#### What you should do
Could you retype all of the entries exactly, without their pictures?

#### Task material
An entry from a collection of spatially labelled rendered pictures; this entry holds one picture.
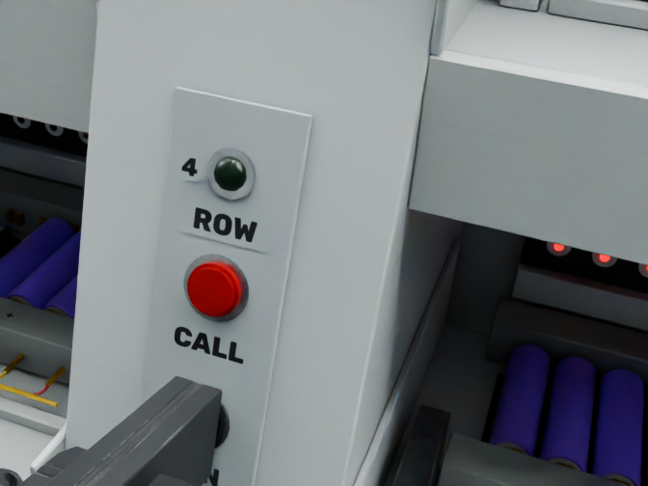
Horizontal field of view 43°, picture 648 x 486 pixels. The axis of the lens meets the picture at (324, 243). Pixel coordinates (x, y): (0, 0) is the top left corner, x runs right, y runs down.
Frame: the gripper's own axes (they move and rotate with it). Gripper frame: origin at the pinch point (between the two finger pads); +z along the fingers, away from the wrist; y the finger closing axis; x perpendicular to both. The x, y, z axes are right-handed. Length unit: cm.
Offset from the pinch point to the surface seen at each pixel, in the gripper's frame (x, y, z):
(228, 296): 4.3, 0.5, 3.4
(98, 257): 4.2, -4.0, 4.0
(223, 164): 8.0, -0.1, 3.5
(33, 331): -2.9, -10.9, 10.9
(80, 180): 0.8, -15.9, 21.5
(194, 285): 4.4, -0.5, 3.4
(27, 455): -6.4, -8.6, 7.7
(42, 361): -4.1, -10.4, 11.0

#### Output of the task
An entry from a collection of spatially labelled rendered pictures; this entry holds one picture.
Horizontal field of view 43°, picture 648 x 486 pixels. The axis of the lens meets the picture at (324, 243). Pixel coordinates (x, y): (0, 0) is the top left corner, x runs right, y runs down.
Frame: the gripper's own axes (they move and rotate with it). Gripper frame: origin at the pinch point (between the two finger pads); +z along the fingers, away from the wrist; y the finger closing axis; x perpendicular to both. The x, y, z axes are right-handed. Length unit: cm.
Offset from the pinch point to the surface seen at each pixel, in the gripper's frame (x, y, z):
(228, 296): 4.3, 0.5, 3.4
(98, 257): 4.2, -4.0, 4.0
(223, 164): 8.0, -0.1, 3.5
(33, 331): -2.9, -10.9, 10.9
(80, 180): 0.8, -15.9, 21.5
(194, 285): 4.4, -0.5, 3.4
(27, 455): -6.4, -8.6, 7.7
(42, 361): -4.1, -10.4, 11.0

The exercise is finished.